State Key Laboratory of Farm Animal Biotech Breeding, College of Biological Sciences, China Agricultural University, Beijing, 100193, China.
Nat Commun. 2024 May 28;15(1):4519. doi: 10.1038/s41467-024-48446-3.
Protein ubiquitination regulates a wide range of cellular processes. The degree of protein ubiquitination is determined by the delicate balance between ubiquitin ligase (E3)-mediated ubiquitination and deubiquitinase (DUB)-mediated deubiquitination. In comparison to the E3-substrate interactions, the DUB-substrate interactions (DSIs) remain insufficiently investigated. To address this challenge, we introduce a protein sequence-based ab initio method, TransDSI, which transfers proteome-scale evolutionary information to predict unknown DSIs despite inadequate training datasets. An explainable module is integrated to suggest the critical protein regions for DSIs while predicting DSIs. TransDSI outperforms multiple machine learning strategies against both cross-validation and independent test. Two predicted DUBs (USP11 and USP20) for FOXP3 are validated by "wet lab" experiments, along with two predicted substrates (AR and p53) for USP22. TransDSI provides new functional perspective on proteins by identifying regulatory DSIs, and offers clues for potential tumor drug target discovery and precision drug application.
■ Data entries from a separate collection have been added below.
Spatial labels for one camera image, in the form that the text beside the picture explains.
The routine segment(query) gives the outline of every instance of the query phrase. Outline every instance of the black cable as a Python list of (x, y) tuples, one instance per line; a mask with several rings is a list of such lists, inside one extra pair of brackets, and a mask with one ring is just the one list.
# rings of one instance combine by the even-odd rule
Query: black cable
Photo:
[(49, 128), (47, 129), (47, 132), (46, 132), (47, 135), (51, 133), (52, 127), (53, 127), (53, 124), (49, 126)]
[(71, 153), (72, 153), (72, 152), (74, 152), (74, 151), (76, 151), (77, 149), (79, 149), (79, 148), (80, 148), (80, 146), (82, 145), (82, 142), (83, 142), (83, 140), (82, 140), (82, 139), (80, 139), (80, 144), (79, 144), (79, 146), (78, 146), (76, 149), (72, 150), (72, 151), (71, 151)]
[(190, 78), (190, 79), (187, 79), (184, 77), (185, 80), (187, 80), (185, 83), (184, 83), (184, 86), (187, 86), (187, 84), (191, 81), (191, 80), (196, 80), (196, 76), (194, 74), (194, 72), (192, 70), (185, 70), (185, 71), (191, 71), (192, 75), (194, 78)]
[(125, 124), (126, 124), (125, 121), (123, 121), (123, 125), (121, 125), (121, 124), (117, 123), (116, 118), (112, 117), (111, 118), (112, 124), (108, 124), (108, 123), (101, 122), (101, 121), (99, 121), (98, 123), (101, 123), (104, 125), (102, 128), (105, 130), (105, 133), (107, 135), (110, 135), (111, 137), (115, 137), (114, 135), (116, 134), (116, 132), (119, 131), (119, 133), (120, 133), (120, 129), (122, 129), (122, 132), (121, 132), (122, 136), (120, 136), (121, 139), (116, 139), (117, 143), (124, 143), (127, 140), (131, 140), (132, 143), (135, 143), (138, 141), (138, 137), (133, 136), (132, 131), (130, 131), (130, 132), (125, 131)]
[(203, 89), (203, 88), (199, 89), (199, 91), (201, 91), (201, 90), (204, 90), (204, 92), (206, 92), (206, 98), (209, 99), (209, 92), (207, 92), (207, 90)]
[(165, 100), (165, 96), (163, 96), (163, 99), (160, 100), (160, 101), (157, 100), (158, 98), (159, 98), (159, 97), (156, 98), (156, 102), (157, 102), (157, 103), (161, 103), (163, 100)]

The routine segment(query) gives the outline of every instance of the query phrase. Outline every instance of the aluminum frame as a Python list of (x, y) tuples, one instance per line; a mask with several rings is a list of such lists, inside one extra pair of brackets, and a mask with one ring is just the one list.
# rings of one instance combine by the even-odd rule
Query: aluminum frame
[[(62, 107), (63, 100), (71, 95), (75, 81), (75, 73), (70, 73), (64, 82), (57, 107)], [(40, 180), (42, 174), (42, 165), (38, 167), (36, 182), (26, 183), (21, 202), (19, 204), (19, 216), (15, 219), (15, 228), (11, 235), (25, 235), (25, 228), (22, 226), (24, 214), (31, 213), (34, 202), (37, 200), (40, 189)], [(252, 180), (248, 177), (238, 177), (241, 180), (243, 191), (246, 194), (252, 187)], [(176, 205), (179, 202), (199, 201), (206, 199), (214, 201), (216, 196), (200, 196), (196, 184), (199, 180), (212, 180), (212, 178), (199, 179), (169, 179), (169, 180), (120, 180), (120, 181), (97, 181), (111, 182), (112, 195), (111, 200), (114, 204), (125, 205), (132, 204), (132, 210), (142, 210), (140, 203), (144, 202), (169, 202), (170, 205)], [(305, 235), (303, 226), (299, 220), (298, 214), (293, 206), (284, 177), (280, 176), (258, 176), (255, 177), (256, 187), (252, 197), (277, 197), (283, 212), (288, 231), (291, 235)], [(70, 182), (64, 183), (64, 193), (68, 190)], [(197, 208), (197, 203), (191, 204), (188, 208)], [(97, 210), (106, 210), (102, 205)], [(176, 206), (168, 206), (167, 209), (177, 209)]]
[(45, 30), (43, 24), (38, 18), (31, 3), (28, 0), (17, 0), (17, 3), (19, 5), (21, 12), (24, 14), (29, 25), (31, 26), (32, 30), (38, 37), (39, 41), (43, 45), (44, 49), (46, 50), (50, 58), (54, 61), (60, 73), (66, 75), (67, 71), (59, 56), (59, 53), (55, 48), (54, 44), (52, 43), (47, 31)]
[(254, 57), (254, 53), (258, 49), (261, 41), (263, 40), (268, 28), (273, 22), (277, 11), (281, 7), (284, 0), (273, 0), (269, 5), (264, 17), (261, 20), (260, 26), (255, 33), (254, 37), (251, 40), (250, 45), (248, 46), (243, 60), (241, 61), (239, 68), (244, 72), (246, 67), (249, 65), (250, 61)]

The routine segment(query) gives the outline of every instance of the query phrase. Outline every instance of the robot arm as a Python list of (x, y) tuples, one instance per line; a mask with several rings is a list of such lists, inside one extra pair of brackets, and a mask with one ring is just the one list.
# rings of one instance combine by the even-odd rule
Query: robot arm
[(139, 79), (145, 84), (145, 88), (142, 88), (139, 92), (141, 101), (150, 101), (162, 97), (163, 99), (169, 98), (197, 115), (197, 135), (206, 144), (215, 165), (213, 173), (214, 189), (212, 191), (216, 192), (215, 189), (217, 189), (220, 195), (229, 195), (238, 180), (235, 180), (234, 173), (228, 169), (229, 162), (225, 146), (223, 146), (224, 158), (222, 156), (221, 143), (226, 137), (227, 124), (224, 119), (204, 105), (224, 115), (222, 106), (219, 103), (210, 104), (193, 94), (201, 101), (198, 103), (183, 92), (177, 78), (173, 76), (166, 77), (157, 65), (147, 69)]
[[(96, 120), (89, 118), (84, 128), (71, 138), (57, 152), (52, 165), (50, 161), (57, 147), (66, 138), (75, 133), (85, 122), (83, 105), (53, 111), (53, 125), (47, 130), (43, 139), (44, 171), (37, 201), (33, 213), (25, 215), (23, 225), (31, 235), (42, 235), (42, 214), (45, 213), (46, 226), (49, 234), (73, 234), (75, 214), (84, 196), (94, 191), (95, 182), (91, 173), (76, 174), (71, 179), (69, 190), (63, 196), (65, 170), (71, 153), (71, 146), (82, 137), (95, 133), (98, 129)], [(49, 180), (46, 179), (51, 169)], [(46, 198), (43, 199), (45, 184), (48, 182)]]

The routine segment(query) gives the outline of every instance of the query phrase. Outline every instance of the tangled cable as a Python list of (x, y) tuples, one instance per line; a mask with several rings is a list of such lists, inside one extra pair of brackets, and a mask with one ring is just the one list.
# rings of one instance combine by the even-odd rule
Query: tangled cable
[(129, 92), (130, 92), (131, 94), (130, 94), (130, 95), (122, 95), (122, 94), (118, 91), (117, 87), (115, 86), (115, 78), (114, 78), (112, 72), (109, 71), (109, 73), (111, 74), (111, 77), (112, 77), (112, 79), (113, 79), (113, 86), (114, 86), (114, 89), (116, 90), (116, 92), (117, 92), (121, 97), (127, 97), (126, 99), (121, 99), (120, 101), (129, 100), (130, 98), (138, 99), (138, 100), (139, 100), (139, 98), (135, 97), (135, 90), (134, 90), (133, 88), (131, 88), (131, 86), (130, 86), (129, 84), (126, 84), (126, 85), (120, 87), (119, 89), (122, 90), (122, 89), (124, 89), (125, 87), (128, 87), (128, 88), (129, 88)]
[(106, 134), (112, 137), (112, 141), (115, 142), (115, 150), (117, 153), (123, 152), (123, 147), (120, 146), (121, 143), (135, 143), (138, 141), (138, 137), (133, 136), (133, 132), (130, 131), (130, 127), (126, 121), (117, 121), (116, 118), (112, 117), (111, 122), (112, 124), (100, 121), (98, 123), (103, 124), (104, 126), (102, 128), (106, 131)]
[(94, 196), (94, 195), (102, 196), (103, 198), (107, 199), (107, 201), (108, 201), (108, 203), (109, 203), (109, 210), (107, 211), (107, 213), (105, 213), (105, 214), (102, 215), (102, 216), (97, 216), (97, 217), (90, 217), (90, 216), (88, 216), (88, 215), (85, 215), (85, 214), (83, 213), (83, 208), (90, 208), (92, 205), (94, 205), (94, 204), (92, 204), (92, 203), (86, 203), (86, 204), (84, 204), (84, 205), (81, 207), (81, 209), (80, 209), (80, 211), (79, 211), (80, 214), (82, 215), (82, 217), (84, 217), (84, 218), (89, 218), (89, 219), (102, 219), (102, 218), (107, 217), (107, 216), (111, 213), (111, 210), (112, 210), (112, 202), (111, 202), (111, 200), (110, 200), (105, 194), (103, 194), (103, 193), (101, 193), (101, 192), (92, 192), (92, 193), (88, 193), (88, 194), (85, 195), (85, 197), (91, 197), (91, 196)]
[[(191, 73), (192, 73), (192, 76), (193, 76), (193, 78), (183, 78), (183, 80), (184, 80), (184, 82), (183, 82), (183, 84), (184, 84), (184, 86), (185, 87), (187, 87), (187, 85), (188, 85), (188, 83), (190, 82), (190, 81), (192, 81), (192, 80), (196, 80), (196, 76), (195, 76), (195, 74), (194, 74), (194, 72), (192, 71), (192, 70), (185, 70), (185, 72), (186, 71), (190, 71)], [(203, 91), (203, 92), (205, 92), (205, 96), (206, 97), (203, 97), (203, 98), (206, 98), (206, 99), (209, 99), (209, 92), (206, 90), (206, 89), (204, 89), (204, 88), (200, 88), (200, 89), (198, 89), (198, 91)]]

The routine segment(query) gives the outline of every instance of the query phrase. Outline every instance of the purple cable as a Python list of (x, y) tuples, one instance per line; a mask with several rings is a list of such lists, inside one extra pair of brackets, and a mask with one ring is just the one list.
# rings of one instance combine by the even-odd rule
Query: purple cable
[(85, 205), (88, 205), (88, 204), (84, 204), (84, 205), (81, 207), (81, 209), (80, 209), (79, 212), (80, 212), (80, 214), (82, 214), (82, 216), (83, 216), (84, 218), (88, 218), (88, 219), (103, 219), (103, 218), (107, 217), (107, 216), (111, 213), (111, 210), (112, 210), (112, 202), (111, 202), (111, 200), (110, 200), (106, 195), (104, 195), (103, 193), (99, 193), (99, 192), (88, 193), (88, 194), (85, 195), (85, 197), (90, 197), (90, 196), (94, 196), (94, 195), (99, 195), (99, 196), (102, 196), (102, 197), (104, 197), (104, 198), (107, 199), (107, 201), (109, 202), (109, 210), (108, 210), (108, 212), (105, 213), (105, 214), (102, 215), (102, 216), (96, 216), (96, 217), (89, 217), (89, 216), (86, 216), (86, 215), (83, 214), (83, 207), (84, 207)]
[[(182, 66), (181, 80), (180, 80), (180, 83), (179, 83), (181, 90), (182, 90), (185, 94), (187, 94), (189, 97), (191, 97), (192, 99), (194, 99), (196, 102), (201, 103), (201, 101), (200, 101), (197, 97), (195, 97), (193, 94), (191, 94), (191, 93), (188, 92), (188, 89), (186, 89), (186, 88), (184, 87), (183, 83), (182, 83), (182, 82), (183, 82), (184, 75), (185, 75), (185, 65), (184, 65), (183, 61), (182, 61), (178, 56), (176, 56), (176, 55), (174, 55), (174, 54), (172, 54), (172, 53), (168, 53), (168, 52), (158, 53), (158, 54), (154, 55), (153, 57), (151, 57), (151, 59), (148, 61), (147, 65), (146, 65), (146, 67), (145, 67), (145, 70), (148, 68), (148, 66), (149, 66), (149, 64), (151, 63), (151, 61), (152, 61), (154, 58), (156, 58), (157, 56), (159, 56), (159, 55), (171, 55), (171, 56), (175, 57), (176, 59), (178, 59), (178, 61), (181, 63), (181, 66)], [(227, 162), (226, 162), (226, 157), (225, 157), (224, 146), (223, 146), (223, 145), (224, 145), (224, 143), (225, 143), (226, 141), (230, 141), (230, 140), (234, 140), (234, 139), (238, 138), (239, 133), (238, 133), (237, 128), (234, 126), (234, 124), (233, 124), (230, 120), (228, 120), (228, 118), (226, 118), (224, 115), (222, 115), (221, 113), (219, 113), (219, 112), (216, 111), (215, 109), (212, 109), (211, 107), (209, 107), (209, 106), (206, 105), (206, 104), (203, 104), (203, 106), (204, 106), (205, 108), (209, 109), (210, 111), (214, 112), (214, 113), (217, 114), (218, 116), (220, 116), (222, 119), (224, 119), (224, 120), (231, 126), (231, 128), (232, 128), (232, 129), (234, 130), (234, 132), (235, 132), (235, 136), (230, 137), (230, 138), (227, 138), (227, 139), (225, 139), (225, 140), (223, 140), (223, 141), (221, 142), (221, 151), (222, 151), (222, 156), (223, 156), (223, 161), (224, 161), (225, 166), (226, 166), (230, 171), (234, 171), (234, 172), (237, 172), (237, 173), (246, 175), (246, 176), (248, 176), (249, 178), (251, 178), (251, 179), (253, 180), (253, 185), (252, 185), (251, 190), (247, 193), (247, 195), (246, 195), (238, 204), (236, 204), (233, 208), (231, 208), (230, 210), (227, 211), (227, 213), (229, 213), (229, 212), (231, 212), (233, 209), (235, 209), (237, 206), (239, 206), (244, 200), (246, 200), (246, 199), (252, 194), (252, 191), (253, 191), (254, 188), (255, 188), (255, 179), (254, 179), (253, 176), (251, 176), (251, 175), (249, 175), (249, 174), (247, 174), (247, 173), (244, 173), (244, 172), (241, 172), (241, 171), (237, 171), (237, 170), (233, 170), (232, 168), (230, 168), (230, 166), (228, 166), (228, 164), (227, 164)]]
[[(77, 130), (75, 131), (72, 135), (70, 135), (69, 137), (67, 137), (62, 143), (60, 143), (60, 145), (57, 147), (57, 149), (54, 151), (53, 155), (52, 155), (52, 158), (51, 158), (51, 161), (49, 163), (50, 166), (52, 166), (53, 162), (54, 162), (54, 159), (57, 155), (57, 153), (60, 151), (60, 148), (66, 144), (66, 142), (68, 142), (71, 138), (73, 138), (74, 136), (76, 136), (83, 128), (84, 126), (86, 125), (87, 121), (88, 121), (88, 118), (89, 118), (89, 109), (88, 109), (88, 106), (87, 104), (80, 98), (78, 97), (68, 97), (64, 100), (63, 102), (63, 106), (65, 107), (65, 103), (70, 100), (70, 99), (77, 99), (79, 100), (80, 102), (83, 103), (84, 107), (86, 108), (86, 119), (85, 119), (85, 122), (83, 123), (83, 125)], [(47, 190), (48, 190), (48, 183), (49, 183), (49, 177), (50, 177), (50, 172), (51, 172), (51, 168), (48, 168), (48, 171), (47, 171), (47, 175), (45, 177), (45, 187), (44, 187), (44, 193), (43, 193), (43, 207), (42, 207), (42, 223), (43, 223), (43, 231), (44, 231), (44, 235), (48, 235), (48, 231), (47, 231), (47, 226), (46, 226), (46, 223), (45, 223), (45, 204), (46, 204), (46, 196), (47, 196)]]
蛋白质泛素化调节着广泛的细胞过程。蛋白质泛素化的程度取决于泛素连接酶(E3)介导的泛素化和去泛素化酶(DUB)介导的去泛素化之间的微妙平衡。与 E3-底物相互作用相比,DUB-底物相互作用(DSI)的研究仍不够充分。为了解决这一挑战,我们引入了一种基于蛋白质序列的从头预测方法 TransDSI,该方法将蛋白质组尺度的进化信息转移到预测未知的 DSI 中,尽管训练数据集不足。在预测 DSI 的同时,集成了一个可解释的模块来提示 DSI 的关键蛋白质区域。TransDSI 在交叉验证和独立测试中均优于多种机器学习策略。通过“湿实验室”实验验证了针对 FOXP3 的两个预测 DUB(USP11 和 USP20),以及针对 USP22 的两个预测底物(AR 和 p53)。TransDSI 通过识别调控 DSI 为蛋白质提供了新的功能视角,并为潜在的肿瘤药物靶标发现和精准药物应用提供了线索。